*** Opening Records for this task ***

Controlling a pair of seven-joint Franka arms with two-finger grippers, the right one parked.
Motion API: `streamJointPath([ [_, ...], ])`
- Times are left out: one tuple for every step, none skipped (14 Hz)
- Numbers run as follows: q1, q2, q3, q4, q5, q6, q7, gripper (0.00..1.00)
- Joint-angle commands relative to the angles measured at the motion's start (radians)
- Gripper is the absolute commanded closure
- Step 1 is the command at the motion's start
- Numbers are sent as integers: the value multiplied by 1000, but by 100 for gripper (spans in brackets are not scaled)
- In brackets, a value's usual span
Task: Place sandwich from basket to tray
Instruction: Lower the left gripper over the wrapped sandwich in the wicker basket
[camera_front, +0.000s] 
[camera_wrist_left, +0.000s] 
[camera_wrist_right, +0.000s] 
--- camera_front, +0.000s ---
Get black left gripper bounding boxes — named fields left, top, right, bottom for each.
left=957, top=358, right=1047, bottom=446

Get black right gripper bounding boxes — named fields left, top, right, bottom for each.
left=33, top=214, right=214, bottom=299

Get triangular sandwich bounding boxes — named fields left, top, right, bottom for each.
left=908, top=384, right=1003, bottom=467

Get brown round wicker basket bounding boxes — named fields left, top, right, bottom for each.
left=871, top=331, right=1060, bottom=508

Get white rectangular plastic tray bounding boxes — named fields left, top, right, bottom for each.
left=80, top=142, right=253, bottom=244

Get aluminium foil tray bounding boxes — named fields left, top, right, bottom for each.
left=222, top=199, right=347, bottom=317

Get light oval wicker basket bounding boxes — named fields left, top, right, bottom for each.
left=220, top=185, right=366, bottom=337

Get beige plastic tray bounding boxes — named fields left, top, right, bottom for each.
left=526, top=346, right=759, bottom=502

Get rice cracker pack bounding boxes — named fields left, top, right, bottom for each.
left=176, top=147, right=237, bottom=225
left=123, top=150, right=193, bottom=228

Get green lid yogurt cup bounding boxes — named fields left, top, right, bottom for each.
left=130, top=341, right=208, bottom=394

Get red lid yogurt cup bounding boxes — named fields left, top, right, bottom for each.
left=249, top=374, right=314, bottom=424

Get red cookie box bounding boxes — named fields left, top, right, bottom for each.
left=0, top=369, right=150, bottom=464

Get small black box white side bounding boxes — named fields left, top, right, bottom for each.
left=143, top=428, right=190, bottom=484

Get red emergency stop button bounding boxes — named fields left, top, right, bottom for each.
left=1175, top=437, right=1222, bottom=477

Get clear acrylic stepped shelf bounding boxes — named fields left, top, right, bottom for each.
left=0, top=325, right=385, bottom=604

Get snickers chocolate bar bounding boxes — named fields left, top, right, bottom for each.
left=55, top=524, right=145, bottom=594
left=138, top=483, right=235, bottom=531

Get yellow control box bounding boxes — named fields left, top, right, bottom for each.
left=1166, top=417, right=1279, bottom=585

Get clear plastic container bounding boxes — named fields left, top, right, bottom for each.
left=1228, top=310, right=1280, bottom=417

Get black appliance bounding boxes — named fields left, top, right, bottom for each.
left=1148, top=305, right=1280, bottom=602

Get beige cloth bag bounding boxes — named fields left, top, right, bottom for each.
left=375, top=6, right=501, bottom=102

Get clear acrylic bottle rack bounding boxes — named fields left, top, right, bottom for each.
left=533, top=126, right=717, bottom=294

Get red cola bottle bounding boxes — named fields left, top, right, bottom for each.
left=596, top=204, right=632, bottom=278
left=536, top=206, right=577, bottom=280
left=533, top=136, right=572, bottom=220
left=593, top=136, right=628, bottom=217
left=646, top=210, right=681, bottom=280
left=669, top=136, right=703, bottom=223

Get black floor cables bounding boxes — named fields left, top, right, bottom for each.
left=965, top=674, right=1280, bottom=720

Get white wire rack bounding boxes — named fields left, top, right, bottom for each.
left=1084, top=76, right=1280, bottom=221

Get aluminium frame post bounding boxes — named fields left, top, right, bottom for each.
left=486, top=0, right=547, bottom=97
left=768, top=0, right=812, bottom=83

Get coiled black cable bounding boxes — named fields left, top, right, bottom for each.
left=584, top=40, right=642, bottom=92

*** Closing Records for this task ***

● Task instructions
Your job is to give the listing again exactly as it was written.

● Response to this task
Controlling a pair of seven-joint Franka arms with two-finger grippers, the right one parked.
Motion API: `streamJointPath([ [_, ...], ])`
- Times are left out: one tuple for every step, none skipped (14 Hz)
- Numbers run as follows: q1, q2, q3, q4, q5, q6, q7, gripper (0.00..1.00)
- Joint-angle commands relative to the angles measured at the motion's start (radians)
- Gripper is the absolute commanded closure
- Step 1 is the command at the motion's start
- Numbers are sent as integers: the value multiplied by 1000, but by 100 for gripper (spans in brackets are not scaled)
- In brackets, a value's usual span
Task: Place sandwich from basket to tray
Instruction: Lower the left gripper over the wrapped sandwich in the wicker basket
[camera_front, +0.000s] 
[camera_wrist_left, +0.000s] 
[camera_wrist_right, +0.000s] 
--- camera_front, +0.000s ---
Get black left gripper bounding boxes — named fields left, top, right, bottom for each.
left=957, top=358, right=1047, bottom=446

Get black right gripper bounding boxes — named fields left, top, right, bottom for each.
left=33, top=214, right=214, bottom=299

Get triangular sandwich bounding boxes — named fields left, top, right, bottom for each.
left=908, top=384, right=1003, bottom=467

Get brown round wicker basket bounding boxes — named fields left, top, right, bottom for each.
left=871, top=331, right=1060, bottom=508

Get white rectangular plastic tray bounding boxes — named fields left, top, right, bottom for each.
left=80, top=142, right=253, bottom=244

Get aluminium foil tray bounding boxes — named fields left, top, right, bottom for each.
left=222, top=199, right=347, bottom=317

Get light oval wicker basket bounding boxes — named fields left, top, right, bottom for each.
left=220, top=185, right=366, bottom=337

Get beige plastic tray bounding boxes — named fields left, top, right, bottom for each.
left=526, top=346, right=759, bottom=502

Get rice cracker pack bounding boxes — named fields left, top, right, bottom for each.
left=176, top=147, right=237, bottom=225
left=123, top=150, right=193, bottom=228

Get green lid yogurt cup bounding boxes — named fields left, top, right, bottom for each.
left=130, top=341, right=208, bottom=394

Get red lid yogurt cup bounding boxes — named fields left, top, right, bottom for each.
left=249, top=374, right=314, bottom=424

Get red cookie box bounding boxes — named fields left, top, right, bottom for each.
left=0, top=369, right=150, bottom=464

Get small black box white side bounding boxes — named fields left, top, right, bottom for each.
left=143, top=428, right=190, bottom=484

Get red emergency stop button bounding boxes — named fields left, top, right, bottom for each.
left=1175, top=437, right=1222, bottom=477

Get clear acrylic stepped shelf bounding boxes — named fields left, top, right, bottom for each.
left=0, top=325, right=385, bottom=604

Get snickers chocolate bar bounding boxes — named fields left, top, right, bottom for each.
left=55, top=524, right=145, bottom=594
left=138, top=483, right=235, bottom=531

Get yellow control box bounding boxes — named fields left, top, right, bottom for each.
left=1166, top=417, right=1279, bottom=585

Get clear plastic container bounding boxes — named fields left, top, right, bottom for each.
left=1228, top=310, right=1280, bottom=417

Get black appliance bounding boxes — named fields left, top, right, bottom for each.
left=1148, top=305, right=1280, bottom=602

Get beige cloth bag bounding boxes — named fields left, top, right, bottom for each.
left=375, top=6, right=501, bottom=102

Get clear acrylic bottle rack bounding boxes — named fields left, top, right, bottom for each.
left=533, top=126, right=717, bottom=294

Get red cola bottle bounding boxes — named fields left, top, right, bottom for each.
left=596, top=204, right=632, bottom=278
left=536, top=206, right=577, bottom=280
left=533, top=136, right=572, bottom=220
left=593, top=136, right=628, bottom=217
left=646, top=210, right=681, bottom=280
left=669, top=136, right=703, bottom=223

Get black floor cables bounding boxes — named fields left, top, right, bottom for each.
left=965, top=674, right=1280, bottom=720

Get white wire rack bounding boxes — named fields left, top, right, bottom for each.
left=1084, top=76, right=1280, bottom=221

Get aluminium frame post bounding boxes — named fields left, top, right, bottom for each.
left=486, top=0, right=547, bottom=97
left=768, top=0, right=812, bottom=83

Get coiled black cable bounding boxes — named fields left, top, right, bottom for each.
left=584, top=40, right=642, bottom=92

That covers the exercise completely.